Assisted Suicide and Ethics
Doctors are tasked with saving lives, and rendering medical assistance is part of the oath that doctors abide by. What happens when society reaches an ethical conundrum regarding so-called “death with dignity,” and a doctor is responsible to help? This topic has been gaining traction in recent years, leading to questions about the conflict between assisted suicide and ethics.
What is Physician-Assisted Suicide?
Prior to 1996 in the United States, a number of terms were used to describe the concept now called death with dignity. Physician-assisted suicide, physician aid-in-dying, and other terms were used to describe a process in which an individual of sound mind seeks the assistance of a doctor in ending their own life. Many people make this choice in an effort to take back control of their life and body from a disease or diagnosis that is terminal.
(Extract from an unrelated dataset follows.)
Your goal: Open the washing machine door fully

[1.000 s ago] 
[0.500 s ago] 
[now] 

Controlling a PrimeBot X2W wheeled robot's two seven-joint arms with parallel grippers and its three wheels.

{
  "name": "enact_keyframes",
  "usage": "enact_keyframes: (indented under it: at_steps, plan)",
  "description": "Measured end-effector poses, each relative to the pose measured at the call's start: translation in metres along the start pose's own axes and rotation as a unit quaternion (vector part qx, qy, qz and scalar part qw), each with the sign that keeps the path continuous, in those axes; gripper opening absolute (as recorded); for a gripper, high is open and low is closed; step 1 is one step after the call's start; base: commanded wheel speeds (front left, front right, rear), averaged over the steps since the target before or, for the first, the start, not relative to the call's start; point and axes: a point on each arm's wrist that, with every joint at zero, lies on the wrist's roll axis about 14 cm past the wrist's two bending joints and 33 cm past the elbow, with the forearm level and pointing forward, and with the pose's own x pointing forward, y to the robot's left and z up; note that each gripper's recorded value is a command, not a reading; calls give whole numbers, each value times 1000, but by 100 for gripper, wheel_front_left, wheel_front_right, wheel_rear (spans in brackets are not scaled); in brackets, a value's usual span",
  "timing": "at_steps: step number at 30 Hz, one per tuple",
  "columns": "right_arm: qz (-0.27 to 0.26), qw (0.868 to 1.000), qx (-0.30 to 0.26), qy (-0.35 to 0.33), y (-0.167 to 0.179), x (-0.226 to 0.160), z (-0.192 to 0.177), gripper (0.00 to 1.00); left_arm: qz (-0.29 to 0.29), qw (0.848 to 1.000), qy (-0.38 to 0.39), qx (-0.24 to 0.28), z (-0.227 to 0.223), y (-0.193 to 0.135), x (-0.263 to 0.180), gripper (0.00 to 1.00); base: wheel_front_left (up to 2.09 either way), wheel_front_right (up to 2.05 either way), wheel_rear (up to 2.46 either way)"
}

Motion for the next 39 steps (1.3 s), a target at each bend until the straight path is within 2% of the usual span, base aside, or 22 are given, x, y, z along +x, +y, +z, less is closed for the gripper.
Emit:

For example, rather than waste away from an incurable form of cancer or an inoperable brain tumor, some patients choose to take a lethal dose of a medication to control the time and manner in which they die. It is done to maintain their dignity as a human being, reduce the burden on their family, and to avoid undue suffering on their behalf. What impact does this have on pharmacists though?
Ethics and Pharmacology
All medical professionals have a responsibility in their role, not only to patients but to each other. As stated by ASHP.org, “the basic tenet of the profession is to provide care and affirm life. The pharmacy profession was founded on a tradition of patient trust. Pharmacists should serve as advocates for the patient throughout the continuum of care.”
In short, pharmacists and those involved in pharmacology are part of a greater healthcare team devoted to preserving life, but also faced with the task of ensuring that respect for individual patients of sound mind is upheld during the course of care.
Pharmacists and “Death with Dignity”
Pharmacists find themselves firmly entrenched between the metaphorical rock and a hard place when it comes to cases of death with dignity. Assuming a pharmacist knows the purpose for the lethal dose of a particular medication that is being dispensed, they face the ethical and moral tough choice of actually dispensing that requested dose. In some cases, pharmacists may not know exactly why a lethal dose of a particular medication is requested, relieving them of the ethical or moral problem.
In any case, pharmacists have a responsibility to learn as much as they can about the individual to whom that medication will be given. As the National Institute of Health notes, “pharmaceutical care requires that the pharmacist not only understands the medications, but also the individual patient and the complexities of their lives and suffering.”
Rise in “Death with Dignity” Cases
Though many cases have captivated towns and regions over the years, it was the case of Brittany Maynard that garnered national headlines in November 2014. Suffering from a terminal case of brain cancer, the California resident left her state for the confines of Oregon to opt for death over a slow degradation of her life.
Just 29 years old, Maynard moved to Oregon (where a Death with Dignity Act was passed in 1996) to receive a lethal dose of medication to end her suffering. This action was illegal in her home state of California, but has pushed the conversation back into the national limelight, and brought attention to the ethical and moral dilemma facing pharmacists as well as others in the healthcare field.
Pharmacists and other medical professionals need to strike a balance between their own ethical viewpoint and the wishes of their patient. As “death with dignity” becomes a more mainstream issue, it seems the debate is not over yet.